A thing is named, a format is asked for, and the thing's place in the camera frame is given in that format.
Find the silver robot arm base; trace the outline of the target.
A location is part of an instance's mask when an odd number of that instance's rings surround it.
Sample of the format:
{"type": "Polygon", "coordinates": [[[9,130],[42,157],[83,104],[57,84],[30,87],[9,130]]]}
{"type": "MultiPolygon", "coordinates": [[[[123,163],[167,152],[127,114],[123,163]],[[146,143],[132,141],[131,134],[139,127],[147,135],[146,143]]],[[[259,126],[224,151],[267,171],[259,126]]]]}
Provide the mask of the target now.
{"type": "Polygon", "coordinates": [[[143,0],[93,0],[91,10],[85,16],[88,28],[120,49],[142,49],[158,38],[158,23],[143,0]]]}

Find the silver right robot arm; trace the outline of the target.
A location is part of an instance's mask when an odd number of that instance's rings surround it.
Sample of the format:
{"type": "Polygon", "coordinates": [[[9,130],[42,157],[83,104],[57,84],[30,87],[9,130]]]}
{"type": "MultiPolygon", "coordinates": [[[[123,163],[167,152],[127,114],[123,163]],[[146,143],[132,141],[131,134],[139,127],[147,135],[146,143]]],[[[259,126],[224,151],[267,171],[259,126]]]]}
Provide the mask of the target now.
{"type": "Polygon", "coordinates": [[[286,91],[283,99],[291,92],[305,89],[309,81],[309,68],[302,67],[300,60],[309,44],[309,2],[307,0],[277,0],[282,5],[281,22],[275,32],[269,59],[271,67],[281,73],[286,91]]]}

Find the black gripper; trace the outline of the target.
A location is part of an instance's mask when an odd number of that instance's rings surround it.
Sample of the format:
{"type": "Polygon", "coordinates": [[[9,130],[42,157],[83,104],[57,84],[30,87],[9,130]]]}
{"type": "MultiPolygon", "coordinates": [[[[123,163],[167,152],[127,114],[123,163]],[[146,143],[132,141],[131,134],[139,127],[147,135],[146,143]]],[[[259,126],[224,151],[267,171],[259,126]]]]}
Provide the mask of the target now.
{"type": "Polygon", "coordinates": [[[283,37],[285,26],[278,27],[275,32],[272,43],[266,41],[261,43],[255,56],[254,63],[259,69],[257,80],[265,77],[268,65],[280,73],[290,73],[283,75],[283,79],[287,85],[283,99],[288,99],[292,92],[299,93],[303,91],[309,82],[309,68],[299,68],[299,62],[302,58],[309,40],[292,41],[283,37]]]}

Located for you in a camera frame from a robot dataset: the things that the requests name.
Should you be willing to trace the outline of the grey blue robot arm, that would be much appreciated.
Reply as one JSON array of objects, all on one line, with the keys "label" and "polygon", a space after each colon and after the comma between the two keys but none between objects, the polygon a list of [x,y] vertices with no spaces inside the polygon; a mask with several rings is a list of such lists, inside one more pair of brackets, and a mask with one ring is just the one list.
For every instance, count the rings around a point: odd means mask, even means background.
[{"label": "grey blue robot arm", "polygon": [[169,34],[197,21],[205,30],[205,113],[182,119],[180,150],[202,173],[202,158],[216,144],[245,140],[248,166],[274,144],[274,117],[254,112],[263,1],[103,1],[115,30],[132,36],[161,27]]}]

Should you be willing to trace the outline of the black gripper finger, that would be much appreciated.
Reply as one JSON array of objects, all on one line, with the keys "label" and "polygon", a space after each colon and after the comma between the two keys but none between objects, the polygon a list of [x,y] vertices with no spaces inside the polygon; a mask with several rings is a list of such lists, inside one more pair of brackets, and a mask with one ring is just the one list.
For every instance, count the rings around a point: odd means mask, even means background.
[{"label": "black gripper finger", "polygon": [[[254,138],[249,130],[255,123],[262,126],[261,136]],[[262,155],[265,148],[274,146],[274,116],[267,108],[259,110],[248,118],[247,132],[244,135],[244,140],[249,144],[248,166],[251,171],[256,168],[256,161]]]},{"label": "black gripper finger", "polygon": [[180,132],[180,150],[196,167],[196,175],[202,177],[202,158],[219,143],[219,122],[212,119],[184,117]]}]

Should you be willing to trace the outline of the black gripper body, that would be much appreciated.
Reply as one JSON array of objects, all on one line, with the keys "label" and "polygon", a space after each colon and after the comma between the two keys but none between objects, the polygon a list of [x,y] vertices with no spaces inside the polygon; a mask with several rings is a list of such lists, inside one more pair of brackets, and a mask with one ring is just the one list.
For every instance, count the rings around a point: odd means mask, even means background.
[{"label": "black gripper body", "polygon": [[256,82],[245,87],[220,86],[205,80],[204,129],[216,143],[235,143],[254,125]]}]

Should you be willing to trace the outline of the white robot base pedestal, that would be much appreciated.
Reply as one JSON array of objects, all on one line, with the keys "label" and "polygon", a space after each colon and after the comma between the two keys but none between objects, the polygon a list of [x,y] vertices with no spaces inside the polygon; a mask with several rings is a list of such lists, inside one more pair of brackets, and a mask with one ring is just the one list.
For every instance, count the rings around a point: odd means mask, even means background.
---
Exercise objective |
Return the listing above in its exact form.

Result for this task |
A thing is named, a format is asked for, and the thing's place in the camera frame is given in that format.
Find the silver robot arm base; trace the outline of the target.
A location is part of an instance's mask when an odd number of that instance's rings surround it.
Sample of the format:
{"type": "Polygon", "coordinates": [[[9,130],[42,157],[83,104],[57,84],[30,87],[9,130]]]}
{"type": "MultiPolygon", "coordinates": [[[[123,163],[167,152],[127,114],[123,163]],[[146,143],[132,141],[131,134],[139,127],[147,135],[146,143]]],[[[259,126],[224,151],[267,171],[259,126]]]]}
Provide the mask of the target now.
{"type": "Polygon", "coordinates": [[[143,0],[93,0],[91,10],[85,16],[88,28],[120,49],[142,49],[158,38],[158,23],[143,0]]]}

Find the silver right robot arm; trace the outline of the target.
A location is part of an instance's mask when an odd number of that instance's rings surround it.
Sample of the format:
{"type": "Polygon", "coordinates": [[[9,130],[42,157],[83,104],[57,84],[30,87],[9,130]]]}
{"type": "MultiPolygon", "coordinates": [[[[123,163],[167,152],[127,114],[123,163]],[[146,143],[132,141],[131,134],[139,127],[147,135],[146,143]]],[[[259,126],[224,151],[267,171],[259,126]]]]}
Provide the mask of the target now.
{"type": "Polygon", "coordinates": [[[286,91],[283,99],[291,92],[305,89],[309,81],[309,68],[302,67],[300,60],[309,44],[309,2],[307,0],[277,0],[282,5],[281,22],[275,32],[269,59],[271,67],[281,73],[286,91]]]}

Find the black gripper; trace the outline of the target.
A location is part of an instance's mask when an odd number of that instance's rings surround it.
Sample of the format:
{"type": "Polygon", "coordinates": [[[9,130],[42,157],[83,104],[57,84],[30,87],[9,130]]]}
{"type": "MultiPolygon", "coordinates": [[[[123,163],[167,152],[127,114],[123,163]],[[146,143],[132,141],[131,134],[139,127],[147,135],[146,143]]],[[[259,126],[224,151],[267,171],[259,126]]]]}
Provide the mask of the target now.
{"type": "Polygon", "coordinates": [[[283,37],[285,26],[278,27],[275,32],[272,43],[266,41],[261,43],[255,56],[254,63],[259,69],[257,80],[265,77],[268,65],[280,73],[290,73],[283,75],[283,79],[287,85],[283,99],[288,99],[292,92],[299,93],[303,91],[309,82],[309,68],[299,68],[299,62],[302,58],[309,40],[292,41],[283,37]]]}

Located for you in a camera frame from a robot dataset: the things that the requests name.
Should you be willing to trace the outline of the grey blue robot arm, that would be much appreciated.
Reply as one JSON array of objects, all on one line, with the keys "label" and "polygon", a space after each colon and after the comma between the two keys but none between objects, the polygon a list of [x,y] vertices with no spaces inside the polygon; a mask with several rings is a list of such lists, inside one more pair of brackets, and a mask with one ring is just the one list.
For every instance, count the rings around a point: odd means mask, even means background.
[{"label": "grey blue robot arm", "polygon": [[169,34],[197,21],[205,30],[205,113],[182,119],[180,150],[202,173],[202,158],[216,144],[245,140],[248,166],[274,144],[274,117],[254,112],[263,1],[103,1],[115,30],[132,36],[161,27]]}]

Should you be willing to trace the outline of the black gripper finger, that would be much appreciated.
Reply as one JSON array of objects, all on one line, with the keys "label" and "polygon", a space after each colon and after the comma between the two keys but none between objects, the polygon a list of [x,y] vertices with no spaces inside the polygon; a mask with several rings is a list of such lists, inside one more pair of brackets, and a mask with one ring is just the one list.
For every instance, count the rings around a point: odd means mask, even means background.
[{"label": "black gripper finger", "polygon": [[[254,138],[249,130],[255,123],[262,126],[261,136]],[[262,155],[265,148],[274,146],[274,116],[267,108],[259,110],[248,118],[247,132],[244,135],[244,140],[249,144],[248,166],[251,171],[256,168],[256,161]]]},{"label": "black gripper finger", "polygon": [[180,132],[180,150],[196,167],[196,175],[202,177],[202,158],[219,143],[219,122],[212,119],[184,117]]}]

Should you be willing to trace the outline of the black gripper body, that would be much appreciated.
Reply as one JSON array of objects, all on one line, with the keys "label" and "polygon", a space after each colon and after the comma between the two keys but none between objects, the polygon a list of [x,y] vertices with no spaces inside the polygon; a mask with several rings is a list of such lists, inside one more pair of brackets, and a mask with one ring is just the one list.
For every instance, count the rings around a point: odd means mask, even means background.
[{"label": "black gripper body", "polygon": [[256,82],[245,87],[220,86],[205,80],[204,129],[216,143],[235,143],[254,125]]}]

Should you be willing to trace the outline of the white robot base pedestal, that would be much appreciated.
Reply as one JSON array of objects, all on one line, with the keys "label" and "polygon", a space after each colon and after the comma between the two keys but none between objects, the polygon a list of [x,y] vertices with no spaces inside the polygon; a mask with several rings is a list of such lists, inside one more pair of brackets, and a mask with one ring is just the one list.
For every instance, count the rings around a point: odd means mask, even means background.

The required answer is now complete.